== GIVEN ENTRIES ==
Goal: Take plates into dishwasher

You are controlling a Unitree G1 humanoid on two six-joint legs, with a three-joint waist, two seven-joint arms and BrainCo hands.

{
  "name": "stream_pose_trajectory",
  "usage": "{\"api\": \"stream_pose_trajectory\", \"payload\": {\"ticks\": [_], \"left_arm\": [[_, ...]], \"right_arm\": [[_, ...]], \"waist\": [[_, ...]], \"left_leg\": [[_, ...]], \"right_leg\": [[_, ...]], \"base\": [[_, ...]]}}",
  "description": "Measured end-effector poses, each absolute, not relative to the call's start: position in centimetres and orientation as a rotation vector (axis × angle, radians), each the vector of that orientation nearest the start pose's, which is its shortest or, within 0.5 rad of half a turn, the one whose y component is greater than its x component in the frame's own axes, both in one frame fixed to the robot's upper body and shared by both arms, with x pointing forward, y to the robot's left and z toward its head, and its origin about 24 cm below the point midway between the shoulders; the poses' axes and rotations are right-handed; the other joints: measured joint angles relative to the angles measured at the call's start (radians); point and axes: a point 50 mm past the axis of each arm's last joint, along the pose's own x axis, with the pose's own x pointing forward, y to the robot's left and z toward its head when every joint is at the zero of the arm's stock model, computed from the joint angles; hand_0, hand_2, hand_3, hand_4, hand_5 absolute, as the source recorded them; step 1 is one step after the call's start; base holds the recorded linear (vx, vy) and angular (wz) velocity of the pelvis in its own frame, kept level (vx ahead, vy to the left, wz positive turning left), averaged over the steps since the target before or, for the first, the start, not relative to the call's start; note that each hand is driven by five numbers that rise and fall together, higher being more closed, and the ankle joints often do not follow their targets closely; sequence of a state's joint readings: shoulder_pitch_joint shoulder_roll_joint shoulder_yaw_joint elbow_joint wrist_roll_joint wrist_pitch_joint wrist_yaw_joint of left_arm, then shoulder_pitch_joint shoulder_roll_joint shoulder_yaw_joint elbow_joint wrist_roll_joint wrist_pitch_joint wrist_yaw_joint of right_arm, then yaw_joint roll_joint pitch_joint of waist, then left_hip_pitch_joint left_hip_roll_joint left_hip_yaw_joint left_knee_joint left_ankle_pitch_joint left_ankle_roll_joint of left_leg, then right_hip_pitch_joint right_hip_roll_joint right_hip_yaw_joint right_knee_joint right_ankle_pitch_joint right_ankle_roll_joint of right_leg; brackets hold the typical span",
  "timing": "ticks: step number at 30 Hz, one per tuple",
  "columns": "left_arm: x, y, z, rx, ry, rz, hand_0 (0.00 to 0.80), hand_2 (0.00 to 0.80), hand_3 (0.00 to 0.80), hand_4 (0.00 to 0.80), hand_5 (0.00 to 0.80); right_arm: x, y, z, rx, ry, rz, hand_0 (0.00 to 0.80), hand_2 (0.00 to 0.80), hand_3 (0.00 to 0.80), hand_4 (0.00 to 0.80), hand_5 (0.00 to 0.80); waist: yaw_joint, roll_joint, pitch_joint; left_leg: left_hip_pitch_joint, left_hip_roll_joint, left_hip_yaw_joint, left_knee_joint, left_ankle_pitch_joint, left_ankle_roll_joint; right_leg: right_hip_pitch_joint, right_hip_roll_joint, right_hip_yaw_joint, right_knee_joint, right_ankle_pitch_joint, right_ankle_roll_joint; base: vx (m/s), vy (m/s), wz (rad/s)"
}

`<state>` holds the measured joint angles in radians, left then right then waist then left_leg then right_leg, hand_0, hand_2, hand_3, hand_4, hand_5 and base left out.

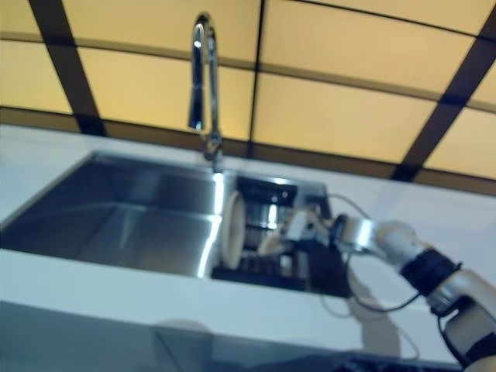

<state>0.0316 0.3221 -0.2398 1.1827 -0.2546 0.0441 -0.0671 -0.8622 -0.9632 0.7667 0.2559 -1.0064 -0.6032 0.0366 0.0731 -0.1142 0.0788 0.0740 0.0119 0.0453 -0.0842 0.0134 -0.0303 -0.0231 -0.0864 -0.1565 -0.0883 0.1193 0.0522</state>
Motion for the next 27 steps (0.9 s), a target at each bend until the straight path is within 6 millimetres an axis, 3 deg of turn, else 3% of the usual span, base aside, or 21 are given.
{"api": "stream_pose_trajectory", "payload": {"ticks": [11, 15, 27], "left_arm": [[8.2, 25.2, -15.7, 0.149, 1.259, 0.086, 0.0, 0.0, 0.0, 0.0, 0.0], [8.3, 25.2, -15.7, 0.149, 1.255, 0.085, 0.0, 0.0, 0.0, 0.0, 0.0], [8.3, 24.6, -15.8, 0.132, 1.255, 0.08, 0.0, 0.0, 0.0, 0.0, 0.0]], "right_arm": [[32.2, -16.2, 15.8, -2.137, -0.757, 0.859, 0.8, 0.8, 0.8, 0.8, 0.8], [32.4, -16.9, 16.8, -2.2, -0.77, 0.822, 0.8, 0.8, 0.8, 0.8, 0.8], [33.7, -21.2, 20.7, -2.421, -0.637, 0.659, 0.8, 0.8, 0.8, 0.8, 0.8]], "waist": [[-0.002, 0.001, 0.0], [-0.005, 0.001, 0.001], [-0.007, -0.001, -0.001]], "left_leg": [[0.0, 0.0, 0.0, 0.0, 0.0, 0.0], [0.001, 0.0, 0.001, 0.0, 0.0, 0.0], [0.011, 0.001, 0.005, 0.0, 0.0, 0.0]], "right_leg": [[0.0, 0.0, 0.0, 0.0, 0.0, 0.0], [0.0, 0.001, 0.0, 0.0, 0.0, 0.0], [0.009, 0.002, 0.003, 0.002, 0.003, -0.004]], "base": [[0.0, 0.0, 0.0], [0.0, 0.0, 0.0], [0.0, 0.0, 0.0]]}}
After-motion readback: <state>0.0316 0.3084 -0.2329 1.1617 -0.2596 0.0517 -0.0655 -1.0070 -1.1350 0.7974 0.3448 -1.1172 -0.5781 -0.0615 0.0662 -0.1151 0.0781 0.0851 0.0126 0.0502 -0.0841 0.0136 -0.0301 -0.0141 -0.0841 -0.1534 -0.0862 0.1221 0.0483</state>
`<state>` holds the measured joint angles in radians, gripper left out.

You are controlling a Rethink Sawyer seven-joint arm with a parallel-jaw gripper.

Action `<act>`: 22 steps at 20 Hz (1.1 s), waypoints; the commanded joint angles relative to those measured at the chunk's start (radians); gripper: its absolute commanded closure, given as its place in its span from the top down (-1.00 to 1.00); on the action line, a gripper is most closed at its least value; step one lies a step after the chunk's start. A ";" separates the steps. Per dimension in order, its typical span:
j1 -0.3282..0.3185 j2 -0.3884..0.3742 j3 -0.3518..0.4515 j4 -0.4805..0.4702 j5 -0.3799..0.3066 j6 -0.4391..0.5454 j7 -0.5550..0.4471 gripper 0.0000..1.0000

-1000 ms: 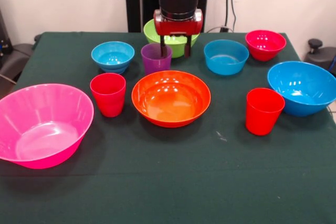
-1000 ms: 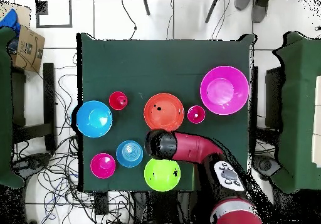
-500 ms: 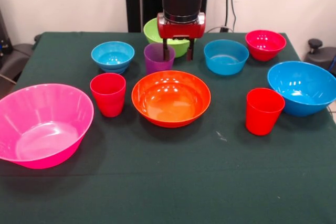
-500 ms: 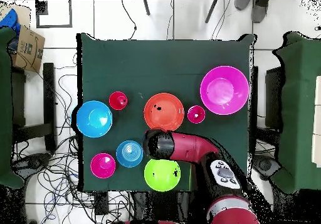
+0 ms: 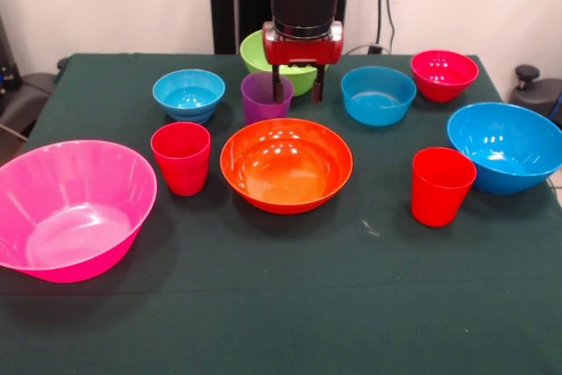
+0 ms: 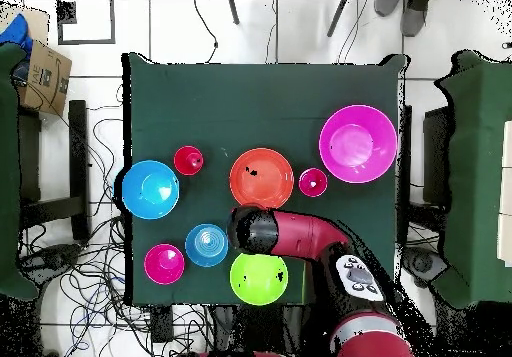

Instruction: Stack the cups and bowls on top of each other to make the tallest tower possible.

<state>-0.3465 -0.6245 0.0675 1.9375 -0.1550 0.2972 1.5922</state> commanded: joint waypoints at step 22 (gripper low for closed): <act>0.008 0.143 -0.068 -0.085 -0.002 -0.076 0.135 1.00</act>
<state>-0.3370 -0.5373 -0.0342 1.9073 -0.1548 0.2358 1.5939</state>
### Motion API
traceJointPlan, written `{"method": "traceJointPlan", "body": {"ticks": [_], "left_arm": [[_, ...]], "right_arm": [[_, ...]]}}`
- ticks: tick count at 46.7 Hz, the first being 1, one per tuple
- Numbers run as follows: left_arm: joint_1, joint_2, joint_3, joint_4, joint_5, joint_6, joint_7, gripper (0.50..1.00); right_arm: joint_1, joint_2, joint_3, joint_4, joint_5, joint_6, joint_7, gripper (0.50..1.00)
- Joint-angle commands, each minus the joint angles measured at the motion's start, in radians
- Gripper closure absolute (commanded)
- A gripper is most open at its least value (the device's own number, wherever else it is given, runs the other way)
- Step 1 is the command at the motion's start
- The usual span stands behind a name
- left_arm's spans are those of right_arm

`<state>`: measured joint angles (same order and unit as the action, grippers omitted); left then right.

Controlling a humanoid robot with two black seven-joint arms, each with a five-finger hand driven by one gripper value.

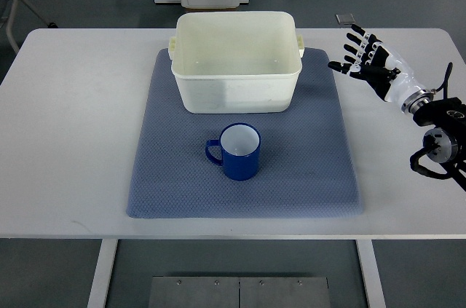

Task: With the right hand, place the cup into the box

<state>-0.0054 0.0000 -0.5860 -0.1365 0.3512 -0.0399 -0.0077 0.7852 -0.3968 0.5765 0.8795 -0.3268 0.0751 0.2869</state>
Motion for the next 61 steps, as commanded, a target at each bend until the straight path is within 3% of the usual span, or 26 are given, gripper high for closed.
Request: {"method": "traceJointPlan", "body": {"ticks": [1, 23, 35, 61], "left_arm": [[-0.001, 0.0, 0.0, 0.0, 0.0, 0.0, 0.0, 0.5], [-0.001, 0.0, 0.0, 0.0, 0.002, 0.0, 0.0, 0.5], [-0.001, 0.0, 0.0, 0.0, 0.0, 0.0, 0.0, 0.5], [-0.001, 0.0, 0.0, 0.0, 0.0, 0.0, 0.0, 0.5]], "right_arm": [[0.0, -0.002, 0.002, -0.004, 0.002, 0.0, 0.0, 0.5], [0.012, -0.002, 0.046, 0.007, -0.001, 0.009, 0.002, 0.5], [0.078, -0.023, 0.052, 0.018, -0.011, 0.103, -0.002, 0.5], [0.069, -0.031, 0.043, 0.331, -0.256, 0.123, -0.002, 0.505]]}}
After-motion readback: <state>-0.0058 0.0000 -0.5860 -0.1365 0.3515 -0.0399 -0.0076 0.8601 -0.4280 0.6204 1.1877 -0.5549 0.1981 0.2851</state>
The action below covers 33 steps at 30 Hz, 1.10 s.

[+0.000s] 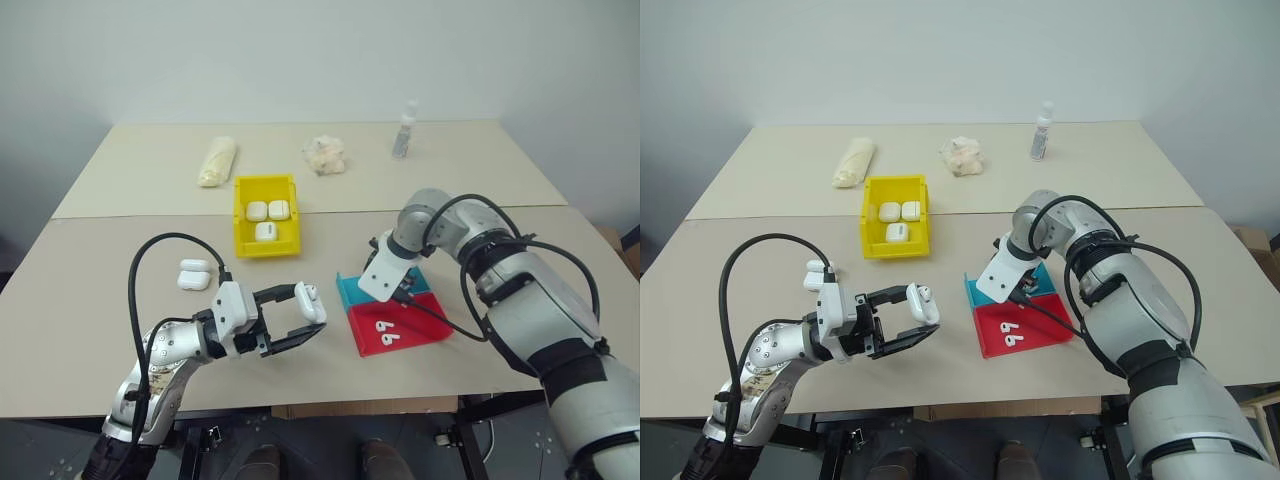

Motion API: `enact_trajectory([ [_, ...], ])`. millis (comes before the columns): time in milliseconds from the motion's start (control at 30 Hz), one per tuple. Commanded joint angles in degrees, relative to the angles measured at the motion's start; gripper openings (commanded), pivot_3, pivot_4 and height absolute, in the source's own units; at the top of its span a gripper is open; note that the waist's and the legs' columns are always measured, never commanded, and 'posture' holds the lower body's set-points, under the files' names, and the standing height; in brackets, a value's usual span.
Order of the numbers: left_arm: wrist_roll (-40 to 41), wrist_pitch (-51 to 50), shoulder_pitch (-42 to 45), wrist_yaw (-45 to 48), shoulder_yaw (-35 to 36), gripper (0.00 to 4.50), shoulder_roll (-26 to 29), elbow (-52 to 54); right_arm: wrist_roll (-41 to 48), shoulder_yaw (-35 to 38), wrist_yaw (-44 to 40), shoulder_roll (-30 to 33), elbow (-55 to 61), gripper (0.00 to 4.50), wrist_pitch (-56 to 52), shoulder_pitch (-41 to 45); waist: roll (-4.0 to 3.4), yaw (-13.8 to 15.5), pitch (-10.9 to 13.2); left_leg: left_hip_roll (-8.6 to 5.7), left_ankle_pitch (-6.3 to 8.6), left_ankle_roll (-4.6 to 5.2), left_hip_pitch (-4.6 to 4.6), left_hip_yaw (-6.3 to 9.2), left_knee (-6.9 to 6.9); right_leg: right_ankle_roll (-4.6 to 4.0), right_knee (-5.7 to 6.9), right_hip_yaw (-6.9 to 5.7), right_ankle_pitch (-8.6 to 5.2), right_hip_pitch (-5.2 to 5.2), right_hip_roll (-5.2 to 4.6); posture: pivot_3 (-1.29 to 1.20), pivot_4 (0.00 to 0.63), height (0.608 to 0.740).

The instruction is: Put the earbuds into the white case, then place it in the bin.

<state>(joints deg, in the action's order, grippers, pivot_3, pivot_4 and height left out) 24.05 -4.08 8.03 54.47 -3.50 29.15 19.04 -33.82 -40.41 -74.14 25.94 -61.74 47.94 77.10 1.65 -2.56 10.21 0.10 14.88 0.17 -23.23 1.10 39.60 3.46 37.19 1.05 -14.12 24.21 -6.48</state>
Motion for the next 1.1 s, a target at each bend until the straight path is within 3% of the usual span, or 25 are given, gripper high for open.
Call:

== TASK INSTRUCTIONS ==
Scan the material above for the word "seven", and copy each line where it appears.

== RESULT BELOW ==
You are controlling a Unitree G1 humanoid on two six-joint legs, with a three-joint waist, two seven-joint arms and BrainCo hands.
You are controlling a Rethink Sawyer seven-joint arm with a parallel-jaw gripper.
Controlling a humanoid robot with two black seven-joint arms, each with a five-finger hand driven by one gripper value.

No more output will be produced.